我立刻将手一指:“你们看它脑袋下面的枕头,像不像是不是个木匣子?”
文青山低头看了看,说道:“好像还真是一个木匣子!”他立刻将泥塑的脑袋稍稍往上抬起了一点点,将木匣子取了出来。
木匣子约摸一尺半长,半尺来宽,半尺来高,是用深褐色的木材制成,上面雕刻着精美的花纹,八个角均有金质包角,显得十分精致。
木匣子没有上锁,不过文青山并没有贸然将木匣子打开,他转头对大家说:“大家最好做好防范措施,以防木匣**出暗器。”
大家一听,赶忙将头盔上的玻璃面罩放了下来。而我和龙一因为玻璃面罩已经损坏,于是便往后退了两步。

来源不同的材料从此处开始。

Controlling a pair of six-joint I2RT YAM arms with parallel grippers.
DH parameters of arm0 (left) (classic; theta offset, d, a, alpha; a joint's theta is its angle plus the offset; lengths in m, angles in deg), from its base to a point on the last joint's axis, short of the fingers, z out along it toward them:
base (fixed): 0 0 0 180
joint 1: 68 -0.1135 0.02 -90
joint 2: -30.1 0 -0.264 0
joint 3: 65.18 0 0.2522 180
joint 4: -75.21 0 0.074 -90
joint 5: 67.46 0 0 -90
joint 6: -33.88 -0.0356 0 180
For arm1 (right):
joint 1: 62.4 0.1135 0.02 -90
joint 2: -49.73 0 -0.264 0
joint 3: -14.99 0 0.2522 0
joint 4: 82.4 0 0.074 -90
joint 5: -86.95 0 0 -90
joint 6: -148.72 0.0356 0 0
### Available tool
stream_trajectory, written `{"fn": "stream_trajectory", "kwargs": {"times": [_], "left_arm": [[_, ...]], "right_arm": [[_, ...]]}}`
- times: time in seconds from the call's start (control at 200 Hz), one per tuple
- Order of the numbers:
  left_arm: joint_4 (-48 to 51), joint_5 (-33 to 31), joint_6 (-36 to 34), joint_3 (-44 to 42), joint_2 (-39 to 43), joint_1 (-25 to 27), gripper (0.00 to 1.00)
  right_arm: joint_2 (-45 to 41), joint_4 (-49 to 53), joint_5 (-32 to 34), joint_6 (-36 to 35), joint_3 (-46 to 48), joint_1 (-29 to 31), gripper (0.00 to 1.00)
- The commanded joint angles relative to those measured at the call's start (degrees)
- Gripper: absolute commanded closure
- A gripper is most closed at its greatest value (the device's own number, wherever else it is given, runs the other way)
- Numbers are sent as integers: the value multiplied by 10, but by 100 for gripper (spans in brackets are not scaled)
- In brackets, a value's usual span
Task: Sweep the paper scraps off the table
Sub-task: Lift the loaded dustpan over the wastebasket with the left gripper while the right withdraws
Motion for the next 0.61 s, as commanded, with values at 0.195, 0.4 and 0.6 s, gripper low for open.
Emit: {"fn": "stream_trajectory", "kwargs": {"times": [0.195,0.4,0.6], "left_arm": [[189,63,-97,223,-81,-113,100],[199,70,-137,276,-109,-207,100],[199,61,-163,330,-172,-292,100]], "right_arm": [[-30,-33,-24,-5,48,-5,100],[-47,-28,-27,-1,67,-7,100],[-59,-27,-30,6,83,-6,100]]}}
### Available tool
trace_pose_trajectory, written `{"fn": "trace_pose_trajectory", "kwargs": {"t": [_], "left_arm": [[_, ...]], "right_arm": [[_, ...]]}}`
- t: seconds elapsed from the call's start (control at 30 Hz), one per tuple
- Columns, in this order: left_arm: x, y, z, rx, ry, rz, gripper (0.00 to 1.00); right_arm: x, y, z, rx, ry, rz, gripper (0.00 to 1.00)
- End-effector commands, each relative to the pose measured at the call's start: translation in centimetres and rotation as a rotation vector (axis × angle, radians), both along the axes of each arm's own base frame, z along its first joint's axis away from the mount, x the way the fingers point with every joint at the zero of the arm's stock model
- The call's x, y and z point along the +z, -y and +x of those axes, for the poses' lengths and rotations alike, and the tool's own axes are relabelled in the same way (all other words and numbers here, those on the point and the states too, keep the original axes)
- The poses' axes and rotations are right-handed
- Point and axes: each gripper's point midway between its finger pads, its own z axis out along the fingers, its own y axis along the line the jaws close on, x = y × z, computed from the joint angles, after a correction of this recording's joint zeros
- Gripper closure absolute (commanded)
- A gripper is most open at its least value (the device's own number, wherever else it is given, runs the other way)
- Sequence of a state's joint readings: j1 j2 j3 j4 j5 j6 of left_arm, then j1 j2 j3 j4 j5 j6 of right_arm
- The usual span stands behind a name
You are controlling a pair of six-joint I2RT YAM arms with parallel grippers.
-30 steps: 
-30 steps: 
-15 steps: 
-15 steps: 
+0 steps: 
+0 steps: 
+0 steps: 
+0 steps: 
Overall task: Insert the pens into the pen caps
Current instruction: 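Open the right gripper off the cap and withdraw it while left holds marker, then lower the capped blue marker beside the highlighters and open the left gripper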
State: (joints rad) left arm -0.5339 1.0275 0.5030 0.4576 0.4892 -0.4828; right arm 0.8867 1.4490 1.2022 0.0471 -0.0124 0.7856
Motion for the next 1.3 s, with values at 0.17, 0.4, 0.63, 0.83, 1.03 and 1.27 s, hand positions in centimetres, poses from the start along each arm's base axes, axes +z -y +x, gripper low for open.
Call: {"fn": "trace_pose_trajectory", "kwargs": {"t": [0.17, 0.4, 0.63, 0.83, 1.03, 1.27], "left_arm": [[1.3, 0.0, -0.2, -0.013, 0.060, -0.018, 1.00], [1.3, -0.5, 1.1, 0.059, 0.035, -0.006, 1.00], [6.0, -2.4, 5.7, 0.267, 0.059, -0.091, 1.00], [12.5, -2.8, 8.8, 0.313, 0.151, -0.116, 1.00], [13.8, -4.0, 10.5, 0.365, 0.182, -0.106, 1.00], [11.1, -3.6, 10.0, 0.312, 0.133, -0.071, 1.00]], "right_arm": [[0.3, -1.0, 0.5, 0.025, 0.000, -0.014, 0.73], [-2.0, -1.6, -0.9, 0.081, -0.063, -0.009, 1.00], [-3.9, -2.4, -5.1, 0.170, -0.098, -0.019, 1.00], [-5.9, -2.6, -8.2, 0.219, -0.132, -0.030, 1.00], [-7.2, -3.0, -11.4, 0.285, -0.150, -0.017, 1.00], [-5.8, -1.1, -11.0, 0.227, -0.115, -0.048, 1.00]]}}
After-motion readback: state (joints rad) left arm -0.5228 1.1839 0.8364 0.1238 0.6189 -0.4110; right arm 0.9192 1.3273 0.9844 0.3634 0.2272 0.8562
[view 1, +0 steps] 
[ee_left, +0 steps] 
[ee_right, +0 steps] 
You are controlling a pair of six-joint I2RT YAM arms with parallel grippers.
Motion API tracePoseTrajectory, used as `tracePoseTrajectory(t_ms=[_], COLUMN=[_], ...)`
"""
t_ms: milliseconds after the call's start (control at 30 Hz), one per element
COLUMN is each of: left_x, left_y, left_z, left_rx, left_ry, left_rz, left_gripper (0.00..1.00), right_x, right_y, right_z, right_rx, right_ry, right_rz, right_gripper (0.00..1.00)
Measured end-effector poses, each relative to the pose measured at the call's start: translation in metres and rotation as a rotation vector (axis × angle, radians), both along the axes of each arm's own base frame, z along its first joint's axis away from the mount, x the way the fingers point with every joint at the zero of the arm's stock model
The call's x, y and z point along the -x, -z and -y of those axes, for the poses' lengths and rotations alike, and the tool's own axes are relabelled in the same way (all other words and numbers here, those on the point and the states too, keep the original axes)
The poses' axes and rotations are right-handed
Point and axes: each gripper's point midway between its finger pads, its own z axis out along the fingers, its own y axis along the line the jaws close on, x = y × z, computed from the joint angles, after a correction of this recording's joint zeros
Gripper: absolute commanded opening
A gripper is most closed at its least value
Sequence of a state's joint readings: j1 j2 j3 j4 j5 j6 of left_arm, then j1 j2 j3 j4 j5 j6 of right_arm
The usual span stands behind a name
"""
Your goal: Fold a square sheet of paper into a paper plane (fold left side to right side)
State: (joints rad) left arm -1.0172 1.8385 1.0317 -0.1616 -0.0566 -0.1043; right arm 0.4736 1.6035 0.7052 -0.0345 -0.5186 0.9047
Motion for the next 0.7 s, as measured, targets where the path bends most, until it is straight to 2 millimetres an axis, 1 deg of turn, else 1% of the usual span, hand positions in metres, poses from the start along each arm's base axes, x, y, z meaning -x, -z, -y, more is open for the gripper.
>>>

文青山将木匣子摆在石台上,小心翼翼地将木匣子打开了来。
并没有像文青山所设想的那样,有暗器或是毒气之类的玩意射出,一切都很平静,我探着脑袋往木匣子里一瞧,只见里面摆放着一副双轴卷轴。
卷轴是用黄色的锦帛制成,轴柄用的则是白玉。
文青山将卷轴从木匣子里取了起来,拿在手里掂了掂,说:“这应该是一道圣旨,而且恐怕还是一道相当重要的圣旨。”
“文老板,你都没打开看,怎么知道?”我不解地问道。
文青山笑道:“石宇你有所不知,这清朝圣旨有不少讲究,其中这轴柄质地,按官员品级不同而有严格区别:一品为玉轴,二品为黑犀牛角轴,三品为贴金轴,四、五品为黑牛角轴。而圣旨的材料往往都是用上等蚕丝制成的绫锦织品,图案多为祥云瑞鹤,圣旨两端还有翻飞的银色巨龙作为防伪标志。”